An example of such a parser is the Edinburgh Geoparser. Typically geoparsing software can be large and tricky to install, especially if you are looking to make your installation publicly accessible. Geoparsing services seem to have a short half-life (e.g., Geoparser.io), perhaps because they are so useful they quickly get swamped by users.

Bearing this in mind, the approach I’ve taken here is to create a very simple geoparser that is focussed on fairly large areas, especially those relevant to biodiversity, and is aimed at geoparsing text such as abstracts of scientific papers. I've created a small database of places by harvesting data from Wikidata, then I use the "flash text" algorithm [3] to find geographic places. This approach uses a trie to store the place names. All I do is walk through the text seeing whether the current word matches a place name (or the start of one) in the trie, then moving on. This is very quick and seems to work quite well.

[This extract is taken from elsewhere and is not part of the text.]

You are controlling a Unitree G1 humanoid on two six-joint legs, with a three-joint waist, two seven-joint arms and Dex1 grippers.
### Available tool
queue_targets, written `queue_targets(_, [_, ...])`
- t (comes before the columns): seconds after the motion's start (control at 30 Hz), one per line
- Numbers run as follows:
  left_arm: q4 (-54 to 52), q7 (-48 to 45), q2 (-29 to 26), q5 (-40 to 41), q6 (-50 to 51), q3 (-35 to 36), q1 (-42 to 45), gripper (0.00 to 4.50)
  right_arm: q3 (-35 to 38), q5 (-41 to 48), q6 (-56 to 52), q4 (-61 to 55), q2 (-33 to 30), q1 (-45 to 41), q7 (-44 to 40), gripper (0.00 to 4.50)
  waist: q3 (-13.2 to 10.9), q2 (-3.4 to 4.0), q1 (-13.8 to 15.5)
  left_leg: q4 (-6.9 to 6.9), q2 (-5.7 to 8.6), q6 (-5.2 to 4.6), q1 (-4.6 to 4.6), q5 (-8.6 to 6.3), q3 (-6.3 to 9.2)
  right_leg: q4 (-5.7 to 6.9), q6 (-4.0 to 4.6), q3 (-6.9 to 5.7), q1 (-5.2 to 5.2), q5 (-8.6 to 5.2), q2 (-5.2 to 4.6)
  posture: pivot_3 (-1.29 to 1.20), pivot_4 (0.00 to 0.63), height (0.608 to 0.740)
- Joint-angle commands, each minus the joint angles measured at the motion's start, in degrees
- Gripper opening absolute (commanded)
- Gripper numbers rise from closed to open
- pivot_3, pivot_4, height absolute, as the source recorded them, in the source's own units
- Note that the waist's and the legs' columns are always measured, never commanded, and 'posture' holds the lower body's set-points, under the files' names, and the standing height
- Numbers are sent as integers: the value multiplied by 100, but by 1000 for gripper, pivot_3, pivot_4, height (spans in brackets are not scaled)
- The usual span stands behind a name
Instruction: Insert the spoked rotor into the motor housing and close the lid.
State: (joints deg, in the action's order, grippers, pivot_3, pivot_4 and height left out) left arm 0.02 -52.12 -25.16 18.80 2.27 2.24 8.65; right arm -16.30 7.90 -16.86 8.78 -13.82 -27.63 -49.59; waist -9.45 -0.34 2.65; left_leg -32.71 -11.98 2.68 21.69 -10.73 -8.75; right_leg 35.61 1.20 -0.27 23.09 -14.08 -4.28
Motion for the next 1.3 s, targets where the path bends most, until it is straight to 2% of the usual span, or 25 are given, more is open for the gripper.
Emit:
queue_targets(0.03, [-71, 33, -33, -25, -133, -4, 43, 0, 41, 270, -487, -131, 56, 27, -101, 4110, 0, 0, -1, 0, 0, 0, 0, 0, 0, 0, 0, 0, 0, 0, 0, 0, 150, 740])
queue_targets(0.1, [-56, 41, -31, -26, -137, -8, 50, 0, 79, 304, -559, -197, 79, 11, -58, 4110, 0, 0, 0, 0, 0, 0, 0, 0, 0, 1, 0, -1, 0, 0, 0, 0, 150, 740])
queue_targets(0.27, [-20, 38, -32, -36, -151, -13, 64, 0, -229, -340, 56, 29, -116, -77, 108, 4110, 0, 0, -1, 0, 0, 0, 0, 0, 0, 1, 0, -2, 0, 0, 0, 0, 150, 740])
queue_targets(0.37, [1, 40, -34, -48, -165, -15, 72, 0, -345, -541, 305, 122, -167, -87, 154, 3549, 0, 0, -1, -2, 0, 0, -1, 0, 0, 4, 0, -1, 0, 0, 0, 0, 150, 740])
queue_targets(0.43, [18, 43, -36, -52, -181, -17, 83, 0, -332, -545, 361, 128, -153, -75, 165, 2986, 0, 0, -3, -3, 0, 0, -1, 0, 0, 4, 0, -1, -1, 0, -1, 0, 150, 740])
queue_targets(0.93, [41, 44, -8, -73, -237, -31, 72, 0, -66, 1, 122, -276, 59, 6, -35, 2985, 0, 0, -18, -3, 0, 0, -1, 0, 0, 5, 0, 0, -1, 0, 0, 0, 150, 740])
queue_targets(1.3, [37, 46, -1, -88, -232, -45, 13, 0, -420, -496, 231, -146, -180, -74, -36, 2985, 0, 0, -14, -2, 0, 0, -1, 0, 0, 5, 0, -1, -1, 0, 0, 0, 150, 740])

Given that I need to aggregate data from a lot of sources, apply various transformations to that data, then merge it, there are a lot of moving parts. I started playing with a "NoCode" platform for creating workflows, in this case n8n (in many ways reminiscent of the now defunct Yahoo Pipes). This was quite fun for a while, but after lots of experimentation I moved back to writing code to aggregate the data into a CouchDB database. CouchDB is one of the NoSQL databases that I really like as it has a great interface, and makes queries very easy to do once you get your head around how it works.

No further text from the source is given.